Aim of the exercise :: Using the data that follows, state the number of lines holding the word "camera", and give no other output.

Stored items

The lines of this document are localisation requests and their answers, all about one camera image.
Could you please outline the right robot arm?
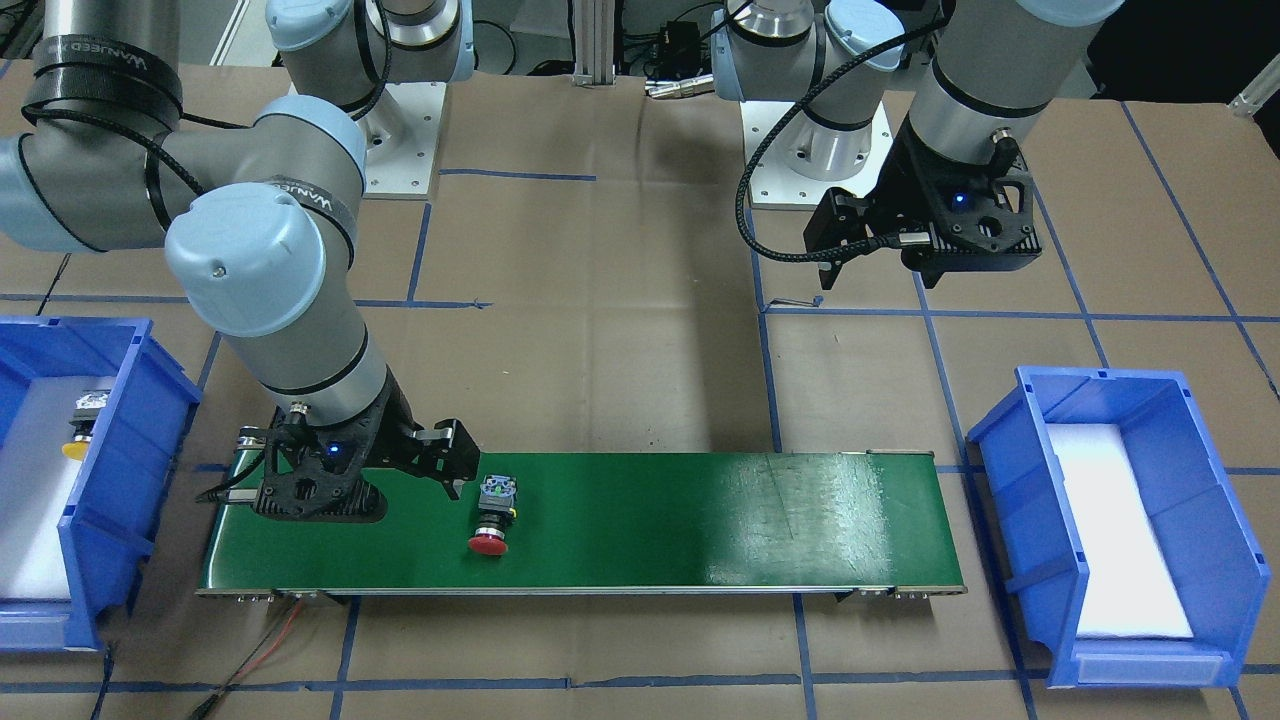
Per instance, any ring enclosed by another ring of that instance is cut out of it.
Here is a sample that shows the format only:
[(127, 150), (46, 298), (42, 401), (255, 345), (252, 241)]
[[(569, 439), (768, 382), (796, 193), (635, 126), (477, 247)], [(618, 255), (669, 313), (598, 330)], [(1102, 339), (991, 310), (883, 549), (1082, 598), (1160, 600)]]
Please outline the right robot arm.
[(192, 118), (174, 1), (49, 1), (20, 109), (3, 141), (3, 233), (45, 252), (161, 249), (195, 313), (278, 409), (250, 465), (207, 489), (283, 521), (378, 521), (387, 468), (449, 498), (480, 451), (461, 421), (424, 427), (351, 297), (370, 181), (360, 117), (389, 101), (403, 29), (417, 79), (468, 76), (461, 1), (270, 1), (294, 87), (244, 126)]

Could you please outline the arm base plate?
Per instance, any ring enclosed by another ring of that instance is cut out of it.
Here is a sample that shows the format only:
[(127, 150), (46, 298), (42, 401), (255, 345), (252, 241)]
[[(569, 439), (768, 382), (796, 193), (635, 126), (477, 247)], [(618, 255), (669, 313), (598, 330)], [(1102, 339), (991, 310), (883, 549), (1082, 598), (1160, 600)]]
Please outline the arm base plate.
[(831, 187), (863, 197), (876, 187), (891, 146), (883, 104), (878, 105), (868, 126), (851, 132), (828, 129), (799, 114), (771, 143), (753, 172), (751, 206), (813, 209)]
[(335, 138), (305, 146), (302, 178), (338, 190), (355, 177), (357, 132), (323, 110), (324, 99), (356, 120), (364, 135), (364, 196), (380, 200), (425, 200), (436, 169), (442, 110), (448, 85), (417, 82), (380, 86), (358, 70), (301, 70), (289, 67), (291, 92), (265, 106), (260, 115), (284, 113), (335, 131)]

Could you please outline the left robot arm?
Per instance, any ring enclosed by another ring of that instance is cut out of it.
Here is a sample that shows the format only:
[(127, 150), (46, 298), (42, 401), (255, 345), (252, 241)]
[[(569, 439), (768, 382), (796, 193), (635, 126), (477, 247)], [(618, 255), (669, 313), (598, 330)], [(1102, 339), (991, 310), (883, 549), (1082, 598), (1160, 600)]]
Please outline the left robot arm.
[[(842, 268), (899, 252), (925, 287), (948, 273), (1015, 272), (1043, 251), (1023, 143), (1117, 1), (959, 1), (906, 29), (878, 1), (730, 1), (709, 42), (714, 90), (787, 102), (745, 161), (733, 196), (744, 243), (774, 263), (810, 263), (829, 290)], [(906, 46), (933, 58), (868, 191), (858, 173), (873, 119)], [(824, 184), (800, 252), (762, 243), (746, 210), (767, 159)]]

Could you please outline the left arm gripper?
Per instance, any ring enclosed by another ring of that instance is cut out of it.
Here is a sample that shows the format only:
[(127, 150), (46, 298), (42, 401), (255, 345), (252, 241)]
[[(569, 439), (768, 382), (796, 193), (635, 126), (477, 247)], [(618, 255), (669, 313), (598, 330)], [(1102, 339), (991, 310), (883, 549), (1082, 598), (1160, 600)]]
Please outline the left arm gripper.
[(828, 251), (818, 278), (832, 290), (845, 263), (897, 236), (902, 264), (934, 286), (947, 273), (1015, 272), (1038, 259), (1030, 196), (1036, 188), (1018, 141), (989, 136), (975, 164), (954, 161), (911, 129), (893, 141), (868, 199), (828, 188), (808, 222), (808, 252)]

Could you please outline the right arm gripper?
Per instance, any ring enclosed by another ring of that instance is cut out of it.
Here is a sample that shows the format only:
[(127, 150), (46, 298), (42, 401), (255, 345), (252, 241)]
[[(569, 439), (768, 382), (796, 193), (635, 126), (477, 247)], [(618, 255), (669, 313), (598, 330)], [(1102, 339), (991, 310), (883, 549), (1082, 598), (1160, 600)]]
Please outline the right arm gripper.
[(346, 421), (319, 427), (294, 405), (266, 430), (262, 479), (252, 510), (284, 521), (378, 521), (387, 500), (369, 482), (367, 468), (393, 468), (428, 477), (458, 500), (475, 479), (481, 451), (457, 418), (428, 429), (417, 424), (398, 386), (384, 386), (366, 409)]

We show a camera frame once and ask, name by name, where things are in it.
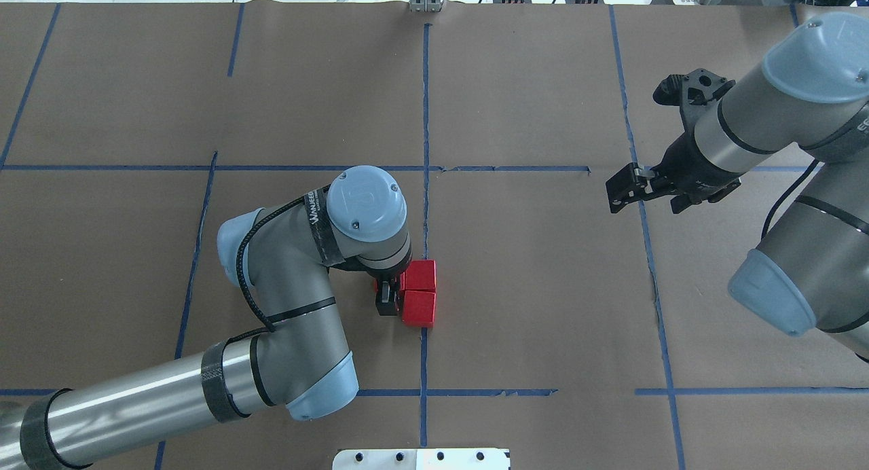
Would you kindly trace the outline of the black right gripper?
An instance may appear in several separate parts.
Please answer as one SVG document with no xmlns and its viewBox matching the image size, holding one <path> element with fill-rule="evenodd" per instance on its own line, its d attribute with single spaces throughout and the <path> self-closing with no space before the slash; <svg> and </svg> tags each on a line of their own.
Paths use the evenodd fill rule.
<svg viewBox="0 0 869 470">
<path fill-rule="evenodd" d="M 673 197 L 671 210 L 678 214 L 702 202 L 717 203 L 741 185 L 741 175 L 727 170 L 716 155 L 733 147 L 720 119 L 721 98 L 733 86 L 735 81 L 705 69 L 661 80 L 652 98 L 658 105 L 679 109 L 684 132 L 657 166 L 629 162 L 606 180 L 612 214 L 628 204 L 652 200 L 654 189 Z"/>
</svg>

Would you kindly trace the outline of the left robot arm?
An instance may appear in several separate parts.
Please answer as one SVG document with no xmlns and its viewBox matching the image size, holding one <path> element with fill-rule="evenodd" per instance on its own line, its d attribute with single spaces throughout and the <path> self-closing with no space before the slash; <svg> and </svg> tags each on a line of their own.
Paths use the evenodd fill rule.
<svg viewBox="0 0 869 470">
<path fill-rule="evenodd" d="M 196 355 L 257 327 L 224 275 L 221 223 L 338 170 L 2 172 L 2 408 Z M 342 448 L 416 445 L 410 396 L 296 422 L 282 406 L 96 462 L 96 469 L 329 468 Z"/>
</svg>

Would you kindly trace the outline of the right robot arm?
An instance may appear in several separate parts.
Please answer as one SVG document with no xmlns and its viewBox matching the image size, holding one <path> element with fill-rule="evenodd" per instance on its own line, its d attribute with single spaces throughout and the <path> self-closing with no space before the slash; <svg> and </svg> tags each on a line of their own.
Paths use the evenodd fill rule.
<svg viewBox="0 0 869 470">
<path fill-rule="evenodd" d="M 668 197 L 671 212 L 717 203 L 789 145 L 811 161 L 764 218 L 728 294 L 792 337 L 818 330 L 868 358 L 868 22 L 819 13 L 733 80 L 671 74 L 654 101 L 683 131 L 660 163 L 626 164 L 606 182 L 611 213 Z"/>
</svg>

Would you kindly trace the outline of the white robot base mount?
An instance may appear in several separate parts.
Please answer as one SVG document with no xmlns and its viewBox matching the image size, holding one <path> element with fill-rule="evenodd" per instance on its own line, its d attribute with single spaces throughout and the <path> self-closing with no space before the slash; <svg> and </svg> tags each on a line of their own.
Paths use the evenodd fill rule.
<svg viewBox="0 0 869 470">
<path fill-rule="evenodd" d="M 341 450 L 333 469 L 511 469 L 509 449 L 388 448 Z"/>
</svg>

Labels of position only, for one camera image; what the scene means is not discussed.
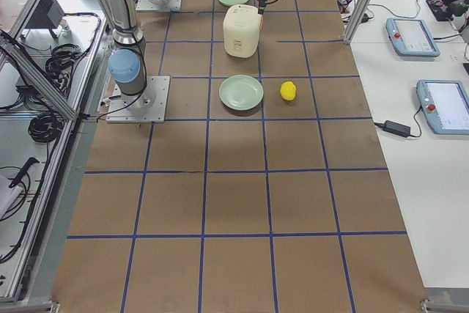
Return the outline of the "brown paper mat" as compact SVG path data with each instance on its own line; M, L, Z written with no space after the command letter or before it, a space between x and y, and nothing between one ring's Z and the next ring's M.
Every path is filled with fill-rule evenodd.
M425 298L336 0L276 0L247 59L226 8L143 13L162 124L91 122L62 312L418 312ZM225 106L230 76L260 104ZM281 84L296 98L285 101Z

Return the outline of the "blue teach pendant lower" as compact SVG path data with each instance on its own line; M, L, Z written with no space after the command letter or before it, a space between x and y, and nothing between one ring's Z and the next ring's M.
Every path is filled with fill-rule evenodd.
M420 80L416 92L434 133L468 135L468 94L461 81Z

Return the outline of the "yellow lemon toy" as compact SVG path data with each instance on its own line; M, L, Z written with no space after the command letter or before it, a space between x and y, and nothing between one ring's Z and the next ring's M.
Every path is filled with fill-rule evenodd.
M285 81L281 84L280 95L285 101L293 101L296 94L297 87L292 81Z

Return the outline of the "cream white rice cooker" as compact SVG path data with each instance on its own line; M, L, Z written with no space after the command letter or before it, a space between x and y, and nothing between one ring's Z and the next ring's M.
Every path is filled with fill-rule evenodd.
M251 5L231 6L223 22L224 49L230 56L249 58L254 55L262 27L262 15Z

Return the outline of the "green plate near cooker front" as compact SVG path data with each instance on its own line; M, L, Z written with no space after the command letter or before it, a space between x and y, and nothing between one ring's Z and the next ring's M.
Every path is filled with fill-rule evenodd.
M228 108L247 111L261 103L264 90L257 79L247 75L235 75L222 82L218 94L221 102Z

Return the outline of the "blue teach pendant upper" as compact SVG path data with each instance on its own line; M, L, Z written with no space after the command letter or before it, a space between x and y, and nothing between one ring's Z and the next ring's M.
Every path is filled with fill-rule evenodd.
M432 34L421 19L388 18L385 29L399 56L435 58L440 55Z

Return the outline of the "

Written response :: 3